About ENOE survey

The Encuesta Nacional de Ocupación y Empleo (ENOE), or National Survey of Occupation and Employment, is a survey conducted by Mexico’s National Institute of Statistics and Geography (INEGI) to gather data on the country’s labor market. It collects information on employment, unemployment, underemployment, labor informality, and other characteristics of the population aged 15 years and older.

The ENOE is a continuous survey, meaning it is conducted year-round. Data is collected monthly, allowing for the generation of quarterly and annual statistics.

Description of the database

enoe_raw <- read.csv("enoe_2024_trim2_csv/ENOE_SDEMT224.csv")
dim(enoe_raw)
## [1] 427123    114

For this final project, I will analyze the results of the ENOE survey collected in the second quarter of 2024. After accessing the publicly available microdata for the socio-demographic questionnaire ( https://www.inegi.org.mx/programas/enoe/15ymas/#microdatos ), we downloaded a dataset with 114 variables and 427,123 observations. Each observation correspond to one person interviewed. Data cleaning and variable selection will be crucial steps in my analysis to ensure meaningful results.

1. Description of variables and data cleaning

For this project, the purpose of my analysis will be to find the most important variables that affect the hourly wage. Using the survey’s documentation as guide ( https://www.inegi.org.mx/rnm/index.php/catalog/907/data-dictionary/F42), I have choose to work with 13 variables and valid observations:

r_def - Categorical - Interview results. 0 if successful

t_loc_trim - Categorical - Population size of a locality

ent - Categorical - State (Mexican administrative subdivisions)

sex - Categorical - Sex

Clase2 - Categorical - Classification of the employed and unemployed population; available and not available [for work].

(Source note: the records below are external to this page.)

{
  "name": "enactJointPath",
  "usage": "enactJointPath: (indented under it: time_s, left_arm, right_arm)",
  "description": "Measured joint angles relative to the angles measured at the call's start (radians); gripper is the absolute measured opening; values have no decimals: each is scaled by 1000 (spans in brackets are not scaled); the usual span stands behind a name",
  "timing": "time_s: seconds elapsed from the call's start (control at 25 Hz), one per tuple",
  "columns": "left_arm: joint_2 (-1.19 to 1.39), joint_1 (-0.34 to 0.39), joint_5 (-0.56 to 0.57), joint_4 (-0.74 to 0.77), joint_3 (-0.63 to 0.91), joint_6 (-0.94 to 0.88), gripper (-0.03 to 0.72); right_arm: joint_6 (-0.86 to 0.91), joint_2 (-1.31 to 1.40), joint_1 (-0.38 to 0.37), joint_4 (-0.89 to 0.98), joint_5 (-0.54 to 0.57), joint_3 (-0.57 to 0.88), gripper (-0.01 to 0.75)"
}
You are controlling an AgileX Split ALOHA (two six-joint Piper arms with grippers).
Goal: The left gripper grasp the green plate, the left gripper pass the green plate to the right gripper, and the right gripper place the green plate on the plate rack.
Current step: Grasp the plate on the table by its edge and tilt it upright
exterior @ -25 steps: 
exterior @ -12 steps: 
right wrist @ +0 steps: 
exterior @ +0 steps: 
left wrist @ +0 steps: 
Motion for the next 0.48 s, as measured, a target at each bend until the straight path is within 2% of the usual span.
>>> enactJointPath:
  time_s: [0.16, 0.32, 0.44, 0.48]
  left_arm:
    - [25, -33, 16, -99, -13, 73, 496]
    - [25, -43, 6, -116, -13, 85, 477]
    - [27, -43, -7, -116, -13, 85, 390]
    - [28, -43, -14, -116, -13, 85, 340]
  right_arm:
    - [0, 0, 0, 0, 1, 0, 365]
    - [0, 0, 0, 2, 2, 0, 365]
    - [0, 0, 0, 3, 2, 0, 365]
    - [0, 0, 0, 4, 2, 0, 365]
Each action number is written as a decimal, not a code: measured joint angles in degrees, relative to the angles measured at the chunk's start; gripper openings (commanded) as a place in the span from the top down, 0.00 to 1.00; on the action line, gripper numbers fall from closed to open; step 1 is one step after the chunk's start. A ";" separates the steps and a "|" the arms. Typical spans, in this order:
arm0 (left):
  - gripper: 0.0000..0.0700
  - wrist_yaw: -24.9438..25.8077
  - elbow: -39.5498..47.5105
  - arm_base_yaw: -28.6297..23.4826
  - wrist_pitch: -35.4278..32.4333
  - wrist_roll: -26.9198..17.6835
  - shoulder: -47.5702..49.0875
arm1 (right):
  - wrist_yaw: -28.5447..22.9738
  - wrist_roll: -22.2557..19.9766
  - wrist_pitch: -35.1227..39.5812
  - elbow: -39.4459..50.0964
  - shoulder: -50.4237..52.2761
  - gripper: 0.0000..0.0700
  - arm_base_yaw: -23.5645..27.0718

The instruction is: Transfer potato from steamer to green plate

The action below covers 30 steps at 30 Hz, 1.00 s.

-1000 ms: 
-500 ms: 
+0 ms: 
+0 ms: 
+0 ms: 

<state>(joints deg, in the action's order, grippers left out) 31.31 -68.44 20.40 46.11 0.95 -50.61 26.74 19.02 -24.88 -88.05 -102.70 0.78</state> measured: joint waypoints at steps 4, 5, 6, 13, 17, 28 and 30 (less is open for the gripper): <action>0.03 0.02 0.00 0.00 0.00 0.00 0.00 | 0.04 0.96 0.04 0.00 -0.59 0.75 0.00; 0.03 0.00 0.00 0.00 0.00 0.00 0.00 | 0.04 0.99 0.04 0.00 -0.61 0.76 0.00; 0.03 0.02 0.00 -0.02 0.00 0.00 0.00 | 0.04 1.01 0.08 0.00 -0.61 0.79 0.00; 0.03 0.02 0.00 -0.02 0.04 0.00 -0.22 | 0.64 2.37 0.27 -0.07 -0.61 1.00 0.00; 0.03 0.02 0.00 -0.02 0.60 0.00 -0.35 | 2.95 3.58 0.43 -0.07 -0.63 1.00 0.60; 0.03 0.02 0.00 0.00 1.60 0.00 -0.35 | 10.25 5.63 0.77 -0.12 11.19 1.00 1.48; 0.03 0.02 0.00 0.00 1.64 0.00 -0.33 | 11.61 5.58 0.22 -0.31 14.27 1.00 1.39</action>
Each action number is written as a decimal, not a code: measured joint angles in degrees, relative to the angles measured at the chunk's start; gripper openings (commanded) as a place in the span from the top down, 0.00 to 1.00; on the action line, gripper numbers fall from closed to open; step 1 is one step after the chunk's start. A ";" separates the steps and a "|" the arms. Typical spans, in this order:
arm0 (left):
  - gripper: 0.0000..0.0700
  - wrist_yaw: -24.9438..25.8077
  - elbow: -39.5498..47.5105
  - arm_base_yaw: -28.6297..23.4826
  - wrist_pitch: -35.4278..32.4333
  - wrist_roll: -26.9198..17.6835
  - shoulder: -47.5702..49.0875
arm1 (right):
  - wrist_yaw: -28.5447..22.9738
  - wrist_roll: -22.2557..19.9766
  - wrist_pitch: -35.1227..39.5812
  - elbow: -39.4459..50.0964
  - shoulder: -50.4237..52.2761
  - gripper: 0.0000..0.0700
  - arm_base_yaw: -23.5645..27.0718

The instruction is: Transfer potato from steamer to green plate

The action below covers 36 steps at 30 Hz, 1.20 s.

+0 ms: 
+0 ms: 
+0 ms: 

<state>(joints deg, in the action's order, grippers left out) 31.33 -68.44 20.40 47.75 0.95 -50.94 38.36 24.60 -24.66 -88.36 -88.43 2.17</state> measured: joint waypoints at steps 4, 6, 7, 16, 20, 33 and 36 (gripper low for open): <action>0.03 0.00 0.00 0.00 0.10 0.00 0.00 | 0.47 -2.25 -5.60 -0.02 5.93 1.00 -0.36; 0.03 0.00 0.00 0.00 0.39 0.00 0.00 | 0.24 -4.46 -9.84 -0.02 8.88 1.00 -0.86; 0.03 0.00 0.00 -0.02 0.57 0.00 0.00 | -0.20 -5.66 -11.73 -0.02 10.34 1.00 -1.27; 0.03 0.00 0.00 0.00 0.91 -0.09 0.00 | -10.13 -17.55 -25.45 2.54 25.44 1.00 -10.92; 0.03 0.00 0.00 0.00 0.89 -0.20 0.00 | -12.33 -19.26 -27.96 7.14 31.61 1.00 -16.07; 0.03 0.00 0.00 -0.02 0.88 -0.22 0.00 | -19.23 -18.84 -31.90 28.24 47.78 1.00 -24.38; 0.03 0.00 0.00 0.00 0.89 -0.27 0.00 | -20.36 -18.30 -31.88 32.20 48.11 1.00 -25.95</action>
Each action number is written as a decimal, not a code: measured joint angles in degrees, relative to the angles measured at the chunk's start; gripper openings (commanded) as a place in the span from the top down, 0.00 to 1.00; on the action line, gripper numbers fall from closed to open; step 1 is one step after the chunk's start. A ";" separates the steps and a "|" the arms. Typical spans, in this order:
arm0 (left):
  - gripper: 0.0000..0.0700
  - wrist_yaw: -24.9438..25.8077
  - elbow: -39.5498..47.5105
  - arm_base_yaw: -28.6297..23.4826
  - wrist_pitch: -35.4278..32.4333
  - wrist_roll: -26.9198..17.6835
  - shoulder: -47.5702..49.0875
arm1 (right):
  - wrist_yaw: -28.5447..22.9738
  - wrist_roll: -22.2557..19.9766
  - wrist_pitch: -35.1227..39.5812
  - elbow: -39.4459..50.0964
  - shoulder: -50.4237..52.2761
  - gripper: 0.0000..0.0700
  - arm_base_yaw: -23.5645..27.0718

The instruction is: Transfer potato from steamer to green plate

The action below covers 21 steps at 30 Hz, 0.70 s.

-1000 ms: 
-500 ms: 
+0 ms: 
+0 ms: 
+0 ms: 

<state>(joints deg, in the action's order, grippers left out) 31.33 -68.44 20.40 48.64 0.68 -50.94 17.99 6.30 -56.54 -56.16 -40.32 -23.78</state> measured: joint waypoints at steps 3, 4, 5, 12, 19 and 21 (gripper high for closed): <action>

seg_soc - Categorical - Access to social security

emp_ppal - Categorical - Classification of formal and informal employment

eda - Numerical - Age

anios_esc - Numerical - Year of schooling

n_hij - Numerical - Number of children (only for women)

hrsocup - Numerical - Weekly work hours

ingocup - Numerical - Monthly wage

ing_x_hrs - Numerical - Hourly wage

#First, we select the chosen variables
library(dplyr)
## 
## Adjuntando el paquete: 'dplyr'
## The following objects are masked from 'package:stats':
## 
##     filter, lag
## The following objects are masked from 'package:base':
## 
##     intersect, setdiff, setequal, union
enoe_clean <- select(enoe_raw, r_def, t_loc_tri, ent, sex, clase2, seg_soc, emp_ppal, eda, anios_esc, n_hij, hrsocup, ingocup, ing_x_hrs)

#Next, we chose only valid values according survey's documentation.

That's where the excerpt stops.